LX4211 combination therapy found to treat type 2 diabetes

Lexicon Pharmaceuticals has announced the top-line results from the first clinical study evaluating the combined effects of LX4211, a sodium glucose transporter 1 and 2 (SGLT1 and SGLT2) inhibitor, with dipeptidyl peptidase 4 (DPP-4) inhibitor sitagliptin.

The mechanistic study involved 18 type 2 diabetic patients, who received single doses of either LX4211 (400mg), sitagliptin (100mg) or LX4211 plus sitagliptin on days one, eight, or 15. The study assessed pharmacodynamic parameters, including postprandial glucose, insulin, total and active glucagon-like peptide-1, PYY, and urinary glucose excretion.

The study showed that single doses of LX4211 in combination with sitagliptin produced lower blood glucose levels after meals (postprandial) as compared to treatment with sitagliptin alone.

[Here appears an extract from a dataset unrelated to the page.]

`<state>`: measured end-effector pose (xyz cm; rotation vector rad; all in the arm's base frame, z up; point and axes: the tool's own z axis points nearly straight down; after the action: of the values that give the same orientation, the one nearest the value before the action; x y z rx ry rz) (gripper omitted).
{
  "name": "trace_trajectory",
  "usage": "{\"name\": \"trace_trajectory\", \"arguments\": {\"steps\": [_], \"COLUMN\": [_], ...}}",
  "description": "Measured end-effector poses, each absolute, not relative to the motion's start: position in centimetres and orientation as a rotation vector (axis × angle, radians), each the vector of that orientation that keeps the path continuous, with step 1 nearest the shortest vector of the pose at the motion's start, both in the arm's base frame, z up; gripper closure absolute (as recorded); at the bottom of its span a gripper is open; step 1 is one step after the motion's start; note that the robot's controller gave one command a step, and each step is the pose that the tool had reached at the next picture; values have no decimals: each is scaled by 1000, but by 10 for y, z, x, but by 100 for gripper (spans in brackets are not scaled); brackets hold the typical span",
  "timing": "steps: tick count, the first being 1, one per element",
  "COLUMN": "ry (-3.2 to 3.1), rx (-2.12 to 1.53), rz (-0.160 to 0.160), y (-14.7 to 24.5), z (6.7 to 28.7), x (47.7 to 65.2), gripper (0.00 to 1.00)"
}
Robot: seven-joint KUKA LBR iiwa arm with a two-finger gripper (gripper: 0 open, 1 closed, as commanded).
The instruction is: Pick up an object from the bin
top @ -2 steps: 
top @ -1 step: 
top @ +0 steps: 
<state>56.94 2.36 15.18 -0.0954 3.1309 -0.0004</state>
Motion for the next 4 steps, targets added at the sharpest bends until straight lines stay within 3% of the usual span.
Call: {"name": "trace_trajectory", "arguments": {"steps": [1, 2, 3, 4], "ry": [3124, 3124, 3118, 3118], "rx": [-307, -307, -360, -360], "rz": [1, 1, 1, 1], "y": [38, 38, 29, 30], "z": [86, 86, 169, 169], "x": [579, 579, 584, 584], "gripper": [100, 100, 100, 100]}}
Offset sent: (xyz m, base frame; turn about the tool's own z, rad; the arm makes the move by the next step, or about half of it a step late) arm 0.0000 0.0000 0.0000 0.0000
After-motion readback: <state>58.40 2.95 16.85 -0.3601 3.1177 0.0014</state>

Lexicon chief medical officer Pablo Lapuerta said LX4211 alone shows improvement in postprandial blood glucose by delaying intestinal glucose absorption and increasing urinary glucose excretion, and when combined, the two agents produce enhanced benefits on blood glucose, insulin, GLP-1 and PYY relative to sitagliptin alone.

The improved enhanced glycemic control was associated with an elevation of active GLP-1 over treatment with either LX4211 or sitagliptin alone.

Lexicon executive vice-president and chief scientific officer Brian Zambrowicz said that the new clinical results are supported by the recent pre-clinical studies in mice, which demonstrated a considerable increase in active GLP-1 after combination treatment with LX4211 and sitagliptin, an effect that is both synergistic and sustained.

“This ability of LX4211 to synergize with DPP-4 inhibition to further increase active GLP-1 is likely to evolve as a significant differentiating feature from SGLT2-selective inhibitors which have not been shown to affect GLP-1,” Zambrowicz said.

DPP-4 inhibitors have been shown to decrease total GLP-1, and are often used along with other agents, such as metformin, to treat diabetes.